The 97th International Olympic Committee Session, officially known as the XCVII Session of the IOC, was held from 12–16 June 1991 at the International Convention Centre in Birmingham, England, in the United Kingdom. At the session, Nagano, Japan, was selected as the host city of the 1998 Winter Olympics.

==Events==
The host of the 97th IOC Session was chosen during the 92nd IOC Session in Istanbul, Turkey, on 12 May 1987. The city was chosen over bids from Belgrade, Budapest, Monte Carlo, Moscow, Nairobi, and Riyadh. Birmingham prevailed in the final round by one vote over Budapest, the runner-up, after a delegate accidentally voted for Moscow, which had been eliminated in a previous round, instead of Budapest as they intended. Birmingham bid for the session the year after an unsuccessful bid to host the 1992 Summer Olympics, in the hope of maintaining the city's connections with IOC members to bolster a potential bid for the 1996 Summer Olympics. This was ultimately unsuccessful, as in 1988 the British Olympic Association chose Manchester as the British bidding city for the 1996 Games over Birmingham.

The conference was held at Birmingham's newly built International Convention Centre.
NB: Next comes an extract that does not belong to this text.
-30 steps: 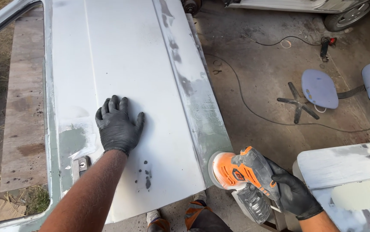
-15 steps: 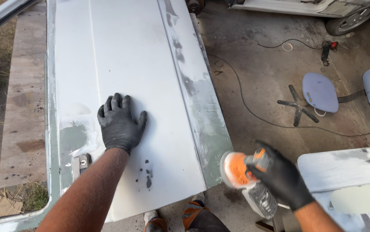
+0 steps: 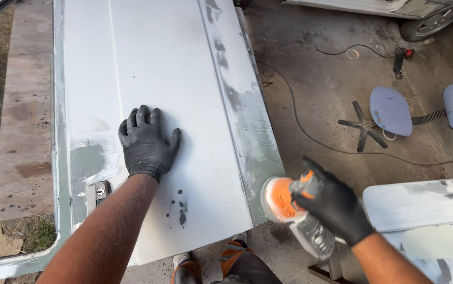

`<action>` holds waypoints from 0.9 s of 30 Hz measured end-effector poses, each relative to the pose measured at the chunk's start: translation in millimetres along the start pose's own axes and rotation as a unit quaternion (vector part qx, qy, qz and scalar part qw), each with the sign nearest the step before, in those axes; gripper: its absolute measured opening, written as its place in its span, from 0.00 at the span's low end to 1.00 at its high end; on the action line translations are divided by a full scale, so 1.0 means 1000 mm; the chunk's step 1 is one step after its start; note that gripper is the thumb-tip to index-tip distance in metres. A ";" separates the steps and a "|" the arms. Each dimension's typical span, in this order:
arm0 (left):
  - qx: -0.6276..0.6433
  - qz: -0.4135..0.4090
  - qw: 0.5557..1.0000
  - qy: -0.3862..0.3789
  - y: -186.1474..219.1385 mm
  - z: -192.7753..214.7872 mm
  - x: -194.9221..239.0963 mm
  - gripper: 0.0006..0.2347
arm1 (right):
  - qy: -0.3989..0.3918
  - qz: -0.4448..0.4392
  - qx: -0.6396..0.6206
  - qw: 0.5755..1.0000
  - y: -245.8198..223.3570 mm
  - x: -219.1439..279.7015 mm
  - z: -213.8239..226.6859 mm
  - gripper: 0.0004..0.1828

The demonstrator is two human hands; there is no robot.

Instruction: The person uses an electric orbital sander to smooth the surface of a white car door. They hold the door steady with their left hand while operating the sander with their right hand, moving it across the panel to remove paint and filler.

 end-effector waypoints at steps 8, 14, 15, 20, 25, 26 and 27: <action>0.012 -0.009 1.000 0.005 0.003 0.001 0.000 0.32 | -0.003 -0.018 0.016 1.000 0.008 -0.015 -0.003 0.55; 0.026 0.014 0.999 -0.028 0.002 0.002 -0.003 0.33 | -0.014 0.049 0.070 0.996 -0.009 0.006 -0.015 0.55; 0.037 0.016 0.998 -0.041 0.002 0.000 -0.003 0.34 | -0.014 0.041 0.064 0.997 -0.012 0.010 -0.016 0.54; 0.079 0.014 0.996 -0.051 -0.004 -0.005 -0.005 0.40 | -0.009 0.041 0.060 0.997 -0.017 -0.009 -0.013 0.51; 0.098 0.005 0.992 -0.077 0.000 -0.010 -0.006 0.44 | -0.029 0.039 0.080 0.996 -0.014 0.002 -0.017 0.50; 0.093 0.007 0.993 -0.079 -0.001 -0.011 -0.007 0.44 | -0.030 0.046 0.094 0.994 -0.010 0.004 -0.019 0.52; 0.088 0.010 0.993 -0.083 -0.002 -0.014 -0.005 0.45 | -0.033 0.052 0.108 0.992 -0.005 0.006 -0.022 0.53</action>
Point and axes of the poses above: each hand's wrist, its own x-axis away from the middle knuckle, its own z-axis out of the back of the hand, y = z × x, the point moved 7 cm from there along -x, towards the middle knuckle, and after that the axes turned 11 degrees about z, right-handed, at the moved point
The opening of the session coincided with the grand opening of the complex on 12 June. Queen Elizabeth II was present to inaugurate both, as was Anne, Princess Royal, then the president of the British Olympic Association. IOC president Juan Antonio Samaranch spoke at the opening, urging action against doping in sport. 35 minutes of the opening session were broadcast nationally on BBC Two.

During the conference, IOC members provisionally agreed to allow South Africa to be reinstated into the Olympic movement, the country having been expelled from the IOC in 1970 due to its policies of apartheid. After the Population Registration Act, 1950 was repealed later that month, the Interim National Olympic Committee of South Africa was admitted to the IOC on 9 July, and the country was permitted to compete at the 1992 Summer Olympics. Delegates also agreed to remove the men's team modern pentathlon from the Olympic schedule after 1992. Budapest was selected as the site for the 103rd IOC Session, at which the host of the 2002 Winter Olympics would be chosen in 1995.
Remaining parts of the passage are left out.